What is expected: Repeat the whole listing exactly as it appears.

* * *

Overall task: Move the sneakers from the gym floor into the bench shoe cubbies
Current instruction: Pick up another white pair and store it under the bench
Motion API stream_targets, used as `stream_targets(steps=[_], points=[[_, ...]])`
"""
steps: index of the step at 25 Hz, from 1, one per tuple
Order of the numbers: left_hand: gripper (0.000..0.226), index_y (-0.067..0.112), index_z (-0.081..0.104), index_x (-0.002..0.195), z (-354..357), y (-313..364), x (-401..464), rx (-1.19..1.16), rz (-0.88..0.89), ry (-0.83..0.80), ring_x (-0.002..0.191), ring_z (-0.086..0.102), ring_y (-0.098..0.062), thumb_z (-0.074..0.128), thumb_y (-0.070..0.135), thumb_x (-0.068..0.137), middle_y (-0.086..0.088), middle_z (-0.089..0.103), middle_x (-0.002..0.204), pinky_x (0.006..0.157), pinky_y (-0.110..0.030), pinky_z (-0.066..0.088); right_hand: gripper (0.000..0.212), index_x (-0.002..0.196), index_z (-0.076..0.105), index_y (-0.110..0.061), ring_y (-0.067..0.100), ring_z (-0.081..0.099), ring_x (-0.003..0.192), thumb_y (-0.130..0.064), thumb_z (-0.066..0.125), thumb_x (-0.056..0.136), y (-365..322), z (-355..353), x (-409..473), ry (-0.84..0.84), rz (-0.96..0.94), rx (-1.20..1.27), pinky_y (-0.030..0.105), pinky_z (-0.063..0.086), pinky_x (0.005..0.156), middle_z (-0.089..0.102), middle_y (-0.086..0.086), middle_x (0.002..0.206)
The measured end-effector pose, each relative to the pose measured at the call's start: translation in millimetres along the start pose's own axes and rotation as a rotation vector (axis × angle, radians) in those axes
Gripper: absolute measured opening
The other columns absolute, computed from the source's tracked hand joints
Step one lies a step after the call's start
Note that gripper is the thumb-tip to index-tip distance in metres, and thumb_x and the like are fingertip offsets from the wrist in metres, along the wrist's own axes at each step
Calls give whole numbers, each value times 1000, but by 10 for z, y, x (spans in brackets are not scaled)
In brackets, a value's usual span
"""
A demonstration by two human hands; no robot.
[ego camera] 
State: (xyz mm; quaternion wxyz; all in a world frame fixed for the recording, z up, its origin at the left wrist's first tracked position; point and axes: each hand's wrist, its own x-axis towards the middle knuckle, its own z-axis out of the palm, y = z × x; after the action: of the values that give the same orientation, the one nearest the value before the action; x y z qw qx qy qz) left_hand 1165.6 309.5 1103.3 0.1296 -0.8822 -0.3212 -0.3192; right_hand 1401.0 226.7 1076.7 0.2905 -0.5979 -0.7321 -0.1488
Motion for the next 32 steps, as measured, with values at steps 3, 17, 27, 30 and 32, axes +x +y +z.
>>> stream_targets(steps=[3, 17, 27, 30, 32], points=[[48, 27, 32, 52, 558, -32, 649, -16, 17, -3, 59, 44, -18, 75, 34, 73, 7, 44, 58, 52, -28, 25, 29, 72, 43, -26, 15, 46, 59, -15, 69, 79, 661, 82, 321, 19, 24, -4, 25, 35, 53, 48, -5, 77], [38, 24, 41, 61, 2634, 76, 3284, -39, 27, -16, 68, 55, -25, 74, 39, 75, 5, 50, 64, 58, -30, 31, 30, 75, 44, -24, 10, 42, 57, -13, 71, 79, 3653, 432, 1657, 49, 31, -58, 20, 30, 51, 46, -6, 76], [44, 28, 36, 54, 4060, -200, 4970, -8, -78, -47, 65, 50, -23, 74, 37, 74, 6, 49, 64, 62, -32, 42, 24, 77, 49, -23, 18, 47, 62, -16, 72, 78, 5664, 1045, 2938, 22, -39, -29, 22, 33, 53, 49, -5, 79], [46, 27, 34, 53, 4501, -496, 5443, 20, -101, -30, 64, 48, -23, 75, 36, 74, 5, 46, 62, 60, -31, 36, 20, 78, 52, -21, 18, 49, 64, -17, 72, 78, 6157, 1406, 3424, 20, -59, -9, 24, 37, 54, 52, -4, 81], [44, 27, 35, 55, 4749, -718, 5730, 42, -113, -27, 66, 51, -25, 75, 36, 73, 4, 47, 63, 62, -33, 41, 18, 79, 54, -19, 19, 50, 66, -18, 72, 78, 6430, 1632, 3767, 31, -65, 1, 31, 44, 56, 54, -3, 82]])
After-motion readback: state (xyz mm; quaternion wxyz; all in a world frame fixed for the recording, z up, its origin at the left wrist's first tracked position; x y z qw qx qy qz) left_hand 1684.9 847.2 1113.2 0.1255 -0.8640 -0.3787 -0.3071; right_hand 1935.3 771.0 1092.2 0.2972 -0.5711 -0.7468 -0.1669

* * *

Task solution:
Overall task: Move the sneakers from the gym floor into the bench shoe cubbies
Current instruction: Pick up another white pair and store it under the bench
Motion API stream_targets, used as `stream_targets(steps=[_], points=[[_, ...]])`
"""
steps: index of the step at 25 Hz, from 1, one per tuple
Order of the numbers: left_hand: gripper (0.000..0.226), index_y (-0.067..0.112), index_z (-0.081..0.104), index_x (-0.002..0.195), z (-354..357), y (-313..364), x (-401..464), rx (-1.19..1.16), rz (-0.88..0.89), ry (-0.83..0.80), ring_x (-0.002..0.191), ring_z (-0.086..0.102), ring_y (-0.098..0.062), thumb_z (-0.074..0.128), thumb_y (-0.070..0.135), thumb_x (-0.068..0.137), middle_y (-0.086..0.088), middle_z (-0.089..0.103), middle_x (-0.002..0.204), pinky_x (0.006..0.157), pinky_y (-0.110..0.030), pinky_z (-0.066..0.088); right_hand: gripper (0.000..0.212), index_x (-0.002..0.196), index_z (-0.076..0.105), index_y (-0.110..0.061), ring_y (-0.067..0.100), ring_z (-0.081..0.099), ring_x (-0.003..0.192), thumb_y (-0.130..0.064), thumb_z (-0.066..0.125), thumb_x (-0.056..0.136), y (-365..322), z (-355..353), x (-409..473), ry (-0.84..0.84), rz (-0.96..0.94), rx (-1.20..1.27), pinky_y (-0.030..0.105), pinky_z (-0.063..0.086), pinky_x (0.005..0.156), middle_z (-0.089..0.102), middle_y (-0.086..0.086), middle_x (0.002..0.206)
The measured end-effector pose, each relative to the pose measured at the call's start: translation in millimetres along the start pose's own axes and rotation as a rotation vector (axis × angle, radians) in those axes
Gripper: absolute measured opening
The other columns absolute, computed from the source's tracked hand joints
Step one lies a step after the call's start
Note that gripper is the thumb-tip to index-tip distance in metres, and thumb_x and the like are fingertip offsets from the wrist in metres, along the wrist's own axes at each step
Calls give whole numbers, each value times 1000, but by 10 for z, y, x (spans in brackets are not scaled)
In brackets, a value's usual span
"""
A demonstration by two human hands; no robot.
[ego camera] 
State: (xyz mm; quaternion wxyz; all in a world frame fixed for the recording, z up, its origin at the left wrist's first tracked position; point and axes: each hand's wrist, its own x-axis towards the middle knuckle, its own z-axis out of the palm, y = z × x; after the action: of the values that give the same orientation, the one nearest the value before the action; x y z qw qx qy qz) left_hand 1165.6 309.5 1103.3 0.1296 -0.8822 -0.3212 -0.3192; right_hand 1401.0 226.7 1076.7 0.2905 -0.5979 -0.7321 -0.1488
Motion for the next 32 steps, as measured, with values at steps 3, 17, 27, 30 and 32, axes +x +y +z.
>>> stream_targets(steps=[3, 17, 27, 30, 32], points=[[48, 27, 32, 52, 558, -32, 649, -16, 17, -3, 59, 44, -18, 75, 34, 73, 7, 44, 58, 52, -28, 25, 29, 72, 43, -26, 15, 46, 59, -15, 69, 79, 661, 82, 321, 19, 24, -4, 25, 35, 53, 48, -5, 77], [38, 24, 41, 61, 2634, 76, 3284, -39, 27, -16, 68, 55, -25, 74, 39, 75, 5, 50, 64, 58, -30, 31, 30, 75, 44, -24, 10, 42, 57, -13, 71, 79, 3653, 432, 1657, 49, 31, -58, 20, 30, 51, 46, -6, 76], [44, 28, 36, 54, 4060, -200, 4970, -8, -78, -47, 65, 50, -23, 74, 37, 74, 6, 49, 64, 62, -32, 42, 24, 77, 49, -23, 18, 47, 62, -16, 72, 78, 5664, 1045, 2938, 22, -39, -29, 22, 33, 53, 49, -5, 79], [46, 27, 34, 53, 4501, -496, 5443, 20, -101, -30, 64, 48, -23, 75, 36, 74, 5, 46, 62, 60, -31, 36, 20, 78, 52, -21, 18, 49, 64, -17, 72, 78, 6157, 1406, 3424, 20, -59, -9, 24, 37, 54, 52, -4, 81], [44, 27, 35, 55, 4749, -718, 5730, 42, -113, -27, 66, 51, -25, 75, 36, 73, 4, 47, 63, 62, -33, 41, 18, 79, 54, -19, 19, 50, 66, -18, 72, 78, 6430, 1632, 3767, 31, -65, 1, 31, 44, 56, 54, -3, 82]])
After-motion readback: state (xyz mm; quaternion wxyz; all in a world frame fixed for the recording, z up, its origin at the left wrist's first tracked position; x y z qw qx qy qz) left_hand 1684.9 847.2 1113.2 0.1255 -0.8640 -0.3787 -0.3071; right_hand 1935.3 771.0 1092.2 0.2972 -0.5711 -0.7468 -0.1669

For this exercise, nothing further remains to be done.